Marin frowned in annoyance as Gandalf’s usual saying entered her head; she didn’t think writing little essays counted as either great power or great responsibility. Gandalf really didn’t make sense sometimes.

“Gandalf doesn’t make sense, you worthless piece of Slitheen excrement? You made him quote Spiderman for no reason, and you wonder why he makes no sense?” Crispin flapped his wings in fury, wishing he could get at his weapons. This Sue needed to burn.

Gandalf entered the room and inquired about the Sue’s homework assignment. Marin immediately burst into tears and started whining about how she wanted to do good in the world and help all the little children who were being “mistreated” like she’d been and how homework was just pointless. Maria hoped that Gandalf was enough in character to tell the Sue that she was being childish, but that was too much to hope for.

Gandalf smiled kindly, understanding the girl completely. “Marin, you’re right. Why don’t you come with me to Rivendell for the next council, and be a co-advisor. There always needs to be a wizard representative at the council, and it’s my turn for this one. Do you want to come?”

“HUH?” Two sparrows stared in astonishment from the window.

“But-but-but-” Crispin stammered. “But what about Saruman? What about the hobbits? It’s the hobbits, then Saruman, then the council, right? So when did he do this? Is this after Saruman? Did they forget about it? Is this a different council? What’s going on?”

The two sparrow!agents watched in hope of seeing some sort of explanation. Crispin checked the words for any warnings they might have missed. Nothing.

“Okay,” said Maria, “We’ve got enough charges for this chapter. Let’s portal ahead to Rivendell and…um, Crispin?”

“Yeah?”

“How are we supposed to portal when we can’t reach our stuff?”

“Um. Good question. I guess we’ll have to wait until the time rift at the end of the chapter.”

“Right.” They sat on the windowsill for a few minutes as Gandalf left the room and Marin went to talk to a robin. According to the Words, there was only another paragraph or so until the time rift. Then Maria thought of something. “Wait a minute. If we can’t portal, we can’t change our disguises.”

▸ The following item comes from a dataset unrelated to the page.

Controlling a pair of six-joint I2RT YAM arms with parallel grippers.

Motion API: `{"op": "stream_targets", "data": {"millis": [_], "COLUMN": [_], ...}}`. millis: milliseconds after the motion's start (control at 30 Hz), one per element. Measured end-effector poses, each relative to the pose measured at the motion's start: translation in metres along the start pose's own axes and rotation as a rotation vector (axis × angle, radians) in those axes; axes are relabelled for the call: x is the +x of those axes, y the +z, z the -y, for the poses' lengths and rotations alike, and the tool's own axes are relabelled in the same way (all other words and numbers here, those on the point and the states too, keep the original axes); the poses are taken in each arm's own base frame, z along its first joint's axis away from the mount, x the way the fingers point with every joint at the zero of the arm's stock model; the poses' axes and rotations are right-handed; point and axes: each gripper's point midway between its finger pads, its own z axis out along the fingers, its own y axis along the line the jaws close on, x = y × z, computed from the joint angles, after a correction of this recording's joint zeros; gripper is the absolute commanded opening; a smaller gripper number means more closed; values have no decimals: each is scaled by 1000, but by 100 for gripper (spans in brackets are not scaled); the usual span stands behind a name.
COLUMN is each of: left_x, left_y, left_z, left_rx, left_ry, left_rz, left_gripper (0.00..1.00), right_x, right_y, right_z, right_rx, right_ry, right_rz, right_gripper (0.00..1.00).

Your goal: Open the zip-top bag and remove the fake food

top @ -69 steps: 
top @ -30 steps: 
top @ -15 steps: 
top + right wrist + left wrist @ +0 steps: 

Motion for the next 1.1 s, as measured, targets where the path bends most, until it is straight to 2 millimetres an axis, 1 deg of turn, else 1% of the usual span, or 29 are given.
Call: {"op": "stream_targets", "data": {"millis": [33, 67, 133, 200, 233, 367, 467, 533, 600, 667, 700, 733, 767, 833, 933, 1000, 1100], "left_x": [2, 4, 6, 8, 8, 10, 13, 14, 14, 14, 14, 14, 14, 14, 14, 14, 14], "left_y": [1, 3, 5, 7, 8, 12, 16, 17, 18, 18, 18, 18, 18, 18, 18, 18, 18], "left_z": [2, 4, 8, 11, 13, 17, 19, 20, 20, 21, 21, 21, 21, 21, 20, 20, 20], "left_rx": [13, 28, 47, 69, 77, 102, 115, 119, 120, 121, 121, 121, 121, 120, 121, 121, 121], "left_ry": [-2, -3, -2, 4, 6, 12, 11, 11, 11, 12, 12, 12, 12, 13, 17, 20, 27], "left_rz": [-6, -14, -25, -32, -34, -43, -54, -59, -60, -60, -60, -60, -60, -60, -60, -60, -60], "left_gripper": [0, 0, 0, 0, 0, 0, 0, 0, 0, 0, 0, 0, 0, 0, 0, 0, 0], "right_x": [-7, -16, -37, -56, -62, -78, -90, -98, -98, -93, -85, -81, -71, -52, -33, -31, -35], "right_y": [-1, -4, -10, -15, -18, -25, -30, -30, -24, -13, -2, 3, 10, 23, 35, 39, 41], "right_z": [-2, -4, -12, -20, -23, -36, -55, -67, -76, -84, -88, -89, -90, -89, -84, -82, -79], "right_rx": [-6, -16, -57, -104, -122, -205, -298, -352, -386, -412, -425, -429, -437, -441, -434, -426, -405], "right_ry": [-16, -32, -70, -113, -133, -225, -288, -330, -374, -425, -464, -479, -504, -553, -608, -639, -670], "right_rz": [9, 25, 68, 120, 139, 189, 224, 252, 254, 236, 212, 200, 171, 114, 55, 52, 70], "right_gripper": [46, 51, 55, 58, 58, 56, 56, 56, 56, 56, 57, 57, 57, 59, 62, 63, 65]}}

“Well, I think I have a D.O.R.K.S. with me…which is, of course, with the rest of my things.” Crispin looked down forlornly at his feathers.   “Cruk.”

“One sentence to time rift,” Maria said. It felt like the sort of situation where an annoying countdown was needed.

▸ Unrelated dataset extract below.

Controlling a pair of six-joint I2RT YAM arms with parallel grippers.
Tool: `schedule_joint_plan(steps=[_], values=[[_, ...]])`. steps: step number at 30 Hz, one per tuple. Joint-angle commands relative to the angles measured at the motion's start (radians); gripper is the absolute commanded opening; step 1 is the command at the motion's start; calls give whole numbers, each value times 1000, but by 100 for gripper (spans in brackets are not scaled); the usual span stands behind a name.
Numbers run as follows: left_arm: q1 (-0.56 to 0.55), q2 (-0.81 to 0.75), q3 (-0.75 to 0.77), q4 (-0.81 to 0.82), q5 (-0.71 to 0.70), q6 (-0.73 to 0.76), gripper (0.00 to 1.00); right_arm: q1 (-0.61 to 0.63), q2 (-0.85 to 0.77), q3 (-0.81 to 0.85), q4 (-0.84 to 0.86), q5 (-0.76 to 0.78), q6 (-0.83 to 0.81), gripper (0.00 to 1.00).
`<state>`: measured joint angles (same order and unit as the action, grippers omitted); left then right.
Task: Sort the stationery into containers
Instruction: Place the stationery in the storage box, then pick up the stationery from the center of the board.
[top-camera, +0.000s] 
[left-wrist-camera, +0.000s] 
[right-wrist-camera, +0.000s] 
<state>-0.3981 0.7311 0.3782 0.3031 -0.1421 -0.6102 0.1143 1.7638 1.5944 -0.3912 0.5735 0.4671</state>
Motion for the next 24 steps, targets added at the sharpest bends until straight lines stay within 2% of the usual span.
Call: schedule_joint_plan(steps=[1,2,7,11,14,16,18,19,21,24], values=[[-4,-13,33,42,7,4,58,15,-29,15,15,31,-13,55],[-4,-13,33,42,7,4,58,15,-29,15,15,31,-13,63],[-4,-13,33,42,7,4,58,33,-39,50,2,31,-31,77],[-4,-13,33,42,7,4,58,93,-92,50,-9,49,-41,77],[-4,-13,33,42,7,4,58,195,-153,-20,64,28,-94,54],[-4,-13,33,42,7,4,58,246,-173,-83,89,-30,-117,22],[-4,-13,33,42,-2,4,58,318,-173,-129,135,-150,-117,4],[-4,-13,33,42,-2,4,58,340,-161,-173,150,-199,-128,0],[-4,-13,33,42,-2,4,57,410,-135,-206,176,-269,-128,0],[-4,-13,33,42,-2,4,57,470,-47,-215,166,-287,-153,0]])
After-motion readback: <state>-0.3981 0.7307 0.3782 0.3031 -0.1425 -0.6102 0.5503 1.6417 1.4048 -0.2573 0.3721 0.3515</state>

“That’s it! If we flew against the flow of the time rift, then we would be propelled backwards in the fic, and we could go back through our original portal into the Response Centre!” Crispin tried to look smug and satisfied, but beaks did not have a wide range of expressions.

“You made that up,” Maria replied. “That won’t work. We’re not in a time-travel compatible continuum, and you’d probably cause a paradox.”

“The Sue’s omission of Saruman-I’m going to get her for that, by the way-has increased the uncanonicity of the continuum to a dangerously high level, which could cause physical laws to be temporarily suspended when coupled with the temporal distortion of the time rift.”

“Have you been watching Star Trek again?”

“Don’t underestimate the power of technobabble!” Crispin proclaimed. “You ride the rift to Rivendell-I’ll try going backwards.” The time rift started. Crispin flapped his wings and started flying away from the window. “If I perish in a transtemporal paradox or get eaten by Reapers, you can have my matches!” he shouted as he disappeared.